España tiene una ocasión magnífica para activar el sentimiento europeo con su presidencia de la Unión en el primer semestre de 2010. No tenemos complejo alguno en la materia: no somos ni nuevos ni viejos, por lo que nuestra apuesta no resultaría insidiosa ni prepotente; hicimos los deberes cuando se nos encomendaron, aprobando el examen de la Constitución. España, además, entiende de emociones y de pasión y sabe contagiarlas. Nuestro trabajo en la expansión del sentimiento europeo debería incluir elementos de gestión, como el fomento de una norma común sobre banderas, himno o celebraciones europeas. O la creación de una selección europea de fútbol, por poner un ejemplo pintoresco pero interesante. O la creación de un documento de identidad europeo. O la promoción de viajes baratos para mayores en la Unión (unos viajes del Inserso europeos, como figura en algún proyecto del Gobierno español). Pero el trabajo también debe recoger elementos de pura comunicación: la creación de un logo y un eslogan para todo el continente, la difusión publicitaria de los valores y activos que nos unen y nos distinguen de "antagonistas" como Estados Unidos, Asia o el mundo islámico; la militancia europeísta de celebridades y líderes de opinión...

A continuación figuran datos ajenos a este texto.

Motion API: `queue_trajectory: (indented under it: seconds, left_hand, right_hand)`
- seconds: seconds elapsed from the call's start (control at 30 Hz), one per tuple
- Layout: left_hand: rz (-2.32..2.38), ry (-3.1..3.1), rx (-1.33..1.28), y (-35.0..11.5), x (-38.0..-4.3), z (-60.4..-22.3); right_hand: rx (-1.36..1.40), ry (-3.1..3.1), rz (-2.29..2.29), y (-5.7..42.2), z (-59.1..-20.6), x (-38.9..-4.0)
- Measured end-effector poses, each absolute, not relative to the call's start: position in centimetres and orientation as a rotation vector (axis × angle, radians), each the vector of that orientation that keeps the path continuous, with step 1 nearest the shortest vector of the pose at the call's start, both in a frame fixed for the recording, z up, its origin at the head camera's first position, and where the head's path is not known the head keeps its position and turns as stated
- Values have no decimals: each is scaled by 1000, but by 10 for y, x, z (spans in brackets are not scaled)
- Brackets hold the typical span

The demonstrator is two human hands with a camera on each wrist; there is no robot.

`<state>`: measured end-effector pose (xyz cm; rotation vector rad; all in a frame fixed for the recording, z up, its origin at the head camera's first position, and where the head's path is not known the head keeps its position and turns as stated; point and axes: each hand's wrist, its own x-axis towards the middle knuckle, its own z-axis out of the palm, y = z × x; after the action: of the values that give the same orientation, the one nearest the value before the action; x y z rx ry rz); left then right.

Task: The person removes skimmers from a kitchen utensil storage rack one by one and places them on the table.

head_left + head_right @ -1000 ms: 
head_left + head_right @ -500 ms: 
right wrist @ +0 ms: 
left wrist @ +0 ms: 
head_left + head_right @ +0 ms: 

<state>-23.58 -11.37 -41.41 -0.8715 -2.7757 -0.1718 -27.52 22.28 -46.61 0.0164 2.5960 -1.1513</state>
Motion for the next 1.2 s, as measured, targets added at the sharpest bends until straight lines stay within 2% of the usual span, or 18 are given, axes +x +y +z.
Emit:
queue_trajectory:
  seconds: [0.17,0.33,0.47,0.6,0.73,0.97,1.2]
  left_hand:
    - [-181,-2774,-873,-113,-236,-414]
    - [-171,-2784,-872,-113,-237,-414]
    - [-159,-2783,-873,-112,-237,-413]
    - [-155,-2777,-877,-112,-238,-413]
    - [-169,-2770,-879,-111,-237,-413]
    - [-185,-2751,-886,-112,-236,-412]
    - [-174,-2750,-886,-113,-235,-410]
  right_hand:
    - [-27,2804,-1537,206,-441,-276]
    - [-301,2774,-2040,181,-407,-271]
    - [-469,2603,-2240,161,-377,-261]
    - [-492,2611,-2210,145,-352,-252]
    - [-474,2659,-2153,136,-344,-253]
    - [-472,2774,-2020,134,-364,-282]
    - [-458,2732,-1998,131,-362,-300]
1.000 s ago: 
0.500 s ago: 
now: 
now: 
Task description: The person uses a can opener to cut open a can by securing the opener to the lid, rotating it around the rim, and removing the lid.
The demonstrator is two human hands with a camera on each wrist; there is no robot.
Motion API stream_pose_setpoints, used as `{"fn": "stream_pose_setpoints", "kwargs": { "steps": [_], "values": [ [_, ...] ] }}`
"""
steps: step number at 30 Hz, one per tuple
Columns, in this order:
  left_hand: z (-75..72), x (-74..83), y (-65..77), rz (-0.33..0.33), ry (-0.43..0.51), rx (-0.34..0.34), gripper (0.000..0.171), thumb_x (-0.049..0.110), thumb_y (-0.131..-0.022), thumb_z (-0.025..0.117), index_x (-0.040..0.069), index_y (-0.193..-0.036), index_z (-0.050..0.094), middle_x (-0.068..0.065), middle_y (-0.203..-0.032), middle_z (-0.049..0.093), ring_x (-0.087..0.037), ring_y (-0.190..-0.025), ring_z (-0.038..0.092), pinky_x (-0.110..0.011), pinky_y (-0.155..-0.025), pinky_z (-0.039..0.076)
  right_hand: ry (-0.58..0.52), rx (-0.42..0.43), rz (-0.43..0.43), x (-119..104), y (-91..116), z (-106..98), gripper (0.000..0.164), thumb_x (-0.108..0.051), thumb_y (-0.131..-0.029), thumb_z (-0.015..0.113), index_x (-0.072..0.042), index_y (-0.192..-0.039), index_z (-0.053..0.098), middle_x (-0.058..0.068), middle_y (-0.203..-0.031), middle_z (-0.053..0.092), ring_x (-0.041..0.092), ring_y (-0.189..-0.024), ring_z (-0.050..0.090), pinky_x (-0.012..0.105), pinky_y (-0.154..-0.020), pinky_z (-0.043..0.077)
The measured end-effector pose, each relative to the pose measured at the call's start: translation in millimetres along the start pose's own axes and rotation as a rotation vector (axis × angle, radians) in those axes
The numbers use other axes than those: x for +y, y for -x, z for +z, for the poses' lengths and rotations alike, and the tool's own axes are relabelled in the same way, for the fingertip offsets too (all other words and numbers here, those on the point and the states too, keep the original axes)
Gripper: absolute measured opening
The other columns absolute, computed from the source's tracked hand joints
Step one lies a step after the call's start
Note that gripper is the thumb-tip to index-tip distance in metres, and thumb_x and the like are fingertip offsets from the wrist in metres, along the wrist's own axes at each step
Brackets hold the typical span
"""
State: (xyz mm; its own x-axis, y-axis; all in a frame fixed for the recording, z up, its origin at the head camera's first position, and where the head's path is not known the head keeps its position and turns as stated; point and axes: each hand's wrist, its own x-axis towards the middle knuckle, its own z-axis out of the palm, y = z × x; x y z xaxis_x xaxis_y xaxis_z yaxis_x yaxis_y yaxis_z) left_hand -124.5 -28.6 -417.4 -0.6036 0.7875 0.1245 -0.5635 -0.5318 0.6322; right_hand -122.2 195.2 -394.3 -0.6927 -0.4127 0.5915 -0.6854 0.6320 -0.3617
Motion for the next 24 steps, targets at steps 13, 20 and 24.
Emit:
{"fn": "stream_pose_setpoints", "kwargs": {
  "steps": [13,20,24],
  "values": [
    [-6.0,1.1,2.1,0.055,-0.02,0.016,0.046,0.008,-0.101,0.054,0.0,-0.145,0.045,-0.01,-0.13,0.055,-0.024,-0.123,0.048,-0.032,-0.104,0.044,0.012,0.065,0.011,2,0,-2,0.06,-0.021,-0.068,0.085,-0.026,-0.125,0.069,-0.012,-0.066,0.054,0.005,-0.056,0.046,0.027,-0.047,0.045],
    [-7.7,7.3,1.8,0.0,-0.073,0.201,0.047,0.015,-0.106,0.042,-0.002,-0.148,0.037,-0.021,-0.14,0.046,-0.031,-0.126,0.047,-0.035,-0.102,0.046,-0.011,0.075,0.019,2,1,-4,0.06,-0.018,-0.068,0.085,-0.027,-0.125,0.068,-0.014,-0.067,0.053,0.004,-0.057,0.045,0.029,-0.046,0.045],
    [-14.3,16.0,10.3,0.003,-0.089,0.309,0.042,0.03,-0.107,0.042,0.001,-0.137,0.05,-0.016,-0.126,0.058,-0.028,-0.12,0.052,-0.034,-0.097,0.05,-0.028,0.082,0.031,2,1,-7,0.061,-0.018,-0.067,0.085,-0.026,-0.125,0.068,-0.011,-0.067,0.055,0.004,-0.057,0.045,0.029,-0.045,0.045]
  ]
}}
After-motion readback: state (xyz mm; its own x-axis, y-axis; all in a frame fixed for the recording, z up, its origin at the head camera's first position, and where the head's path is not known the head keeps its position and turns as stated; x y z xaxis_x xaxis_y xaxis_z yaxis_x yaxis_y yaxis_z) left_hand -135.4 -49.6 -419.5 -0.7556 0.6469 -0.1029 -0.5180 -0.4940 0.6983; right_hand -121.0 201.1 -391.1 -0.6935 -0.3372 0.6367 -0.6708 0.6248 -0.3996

Un semestre no es suficiente, claro. Los sentimientos colectivos se adquieren lentamente y no pueden forzarse. Los ritos y los mitos se extienden por repetición durante décadas. Pero alguien ha de empezar: quienes mantienen el sueño de Europa como verdadera unión no pueden olvidar por más tiempo el plano expresivo del proyecto, tan importante o más que el instrumental. Hoy ya somos, afortunadamente, europeos. Mañana deberíamos, además, sentirnos europeos.

Luis Arroyo es presidente de Asesores de Comunicación Pública.